Sale is the first facility within the Domain group to be affected with plans to replace nine Division 2 nurses with nine personal care worker students straight from TAFE. On ABC radio, the chief executive officer recently asserted that the resident care levels would not be affected.
Domain will use endorsed Division 2 nurses to cover day and evening shifts. This allows Domain to reduce some Division 1 hours and surprisingly, some personal care workers will also lose hours.
ANF has already been to the Australian Industrial Relations Commission and will return there again. At the first conference, Commissioner Cribb determined that Domain had not followed the proper procedures in making staff redundant. This will delay any potential redundancies by four to six weeks. During this time ANF will continue to pursue safe staff numbers, skill mix and care levels in the interests of the residents. As members will be aware, this is difficult without any federal legislative requirement that aged care providers employ a safe number of nurses or account for how they spend taxpayer funding.

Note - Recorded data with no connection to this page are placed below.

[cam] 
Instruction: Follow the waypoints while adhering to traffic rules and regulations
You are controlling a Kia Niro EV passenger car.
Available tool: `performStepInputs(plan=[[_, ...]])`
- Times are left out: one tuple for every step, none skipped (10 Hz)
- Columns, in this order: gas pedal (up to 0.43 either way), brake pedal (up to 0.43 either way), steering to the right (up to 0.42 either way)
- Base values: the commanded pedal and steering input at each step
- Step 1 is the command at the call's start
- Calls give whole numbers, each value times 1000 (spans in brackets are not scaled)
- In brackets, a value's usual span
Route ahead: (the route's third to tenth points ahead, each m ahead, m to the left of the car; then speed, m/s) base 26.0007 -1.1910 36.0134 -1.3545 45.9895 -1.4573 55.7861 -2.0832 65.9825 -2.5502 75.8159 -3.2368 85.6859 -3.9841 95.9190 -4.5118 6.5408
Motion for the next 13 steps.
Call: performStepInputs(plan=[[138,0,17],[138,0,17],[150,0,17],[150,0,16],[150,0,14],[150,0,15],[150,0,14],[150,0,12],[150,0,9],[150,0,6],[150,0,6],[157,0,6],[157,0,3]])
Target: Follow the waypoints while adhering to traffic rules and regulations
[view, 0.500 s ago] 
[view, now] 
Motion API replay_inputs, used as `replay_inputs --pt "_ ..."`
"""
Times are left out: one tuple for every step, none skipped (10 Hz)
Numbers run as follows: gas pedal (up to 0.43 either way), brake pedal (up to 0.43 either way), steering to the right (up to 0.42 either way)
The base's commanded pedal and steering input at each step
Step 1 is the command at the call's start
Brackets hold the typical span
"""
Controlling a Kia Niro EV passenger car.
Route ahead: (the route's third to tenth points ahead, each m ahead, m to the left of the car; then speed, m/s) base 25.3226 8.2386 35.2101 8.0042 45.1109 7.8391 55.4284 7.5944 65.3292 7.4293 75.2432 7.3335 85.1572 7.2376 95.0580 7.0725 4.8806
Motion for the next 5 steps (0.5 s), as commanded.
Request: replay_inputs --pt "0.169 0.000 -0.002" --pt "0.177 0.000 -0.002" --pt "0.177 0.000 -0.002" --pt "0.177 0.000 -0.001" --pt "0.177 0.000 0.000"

Workchoices means pay cuts are legal
The proposal to dismiss all the unendorsed Division 2 registered nurses at Domain would not have been possible before the radical new WorkChoices laws. Domain has told its non-endorsed Division 2 registered nurses that after they are made redundant they can apply for their same jobs with lower pay as personal care workers.
There may be no appeal under the Howard Government's workplace laws as WorkChoices allows Domain to say that the dismissals are for "operational reasons". If it is even partly due to "operational reasons" employees are not allowed to lodge an unfair dismissal claim.
ANF has questioned the validity of the redundancies. The job is not disappearing. The work is not disappearing. It will just cost the employer a lot less under WorkChoices to employ these nurses as personal care workers.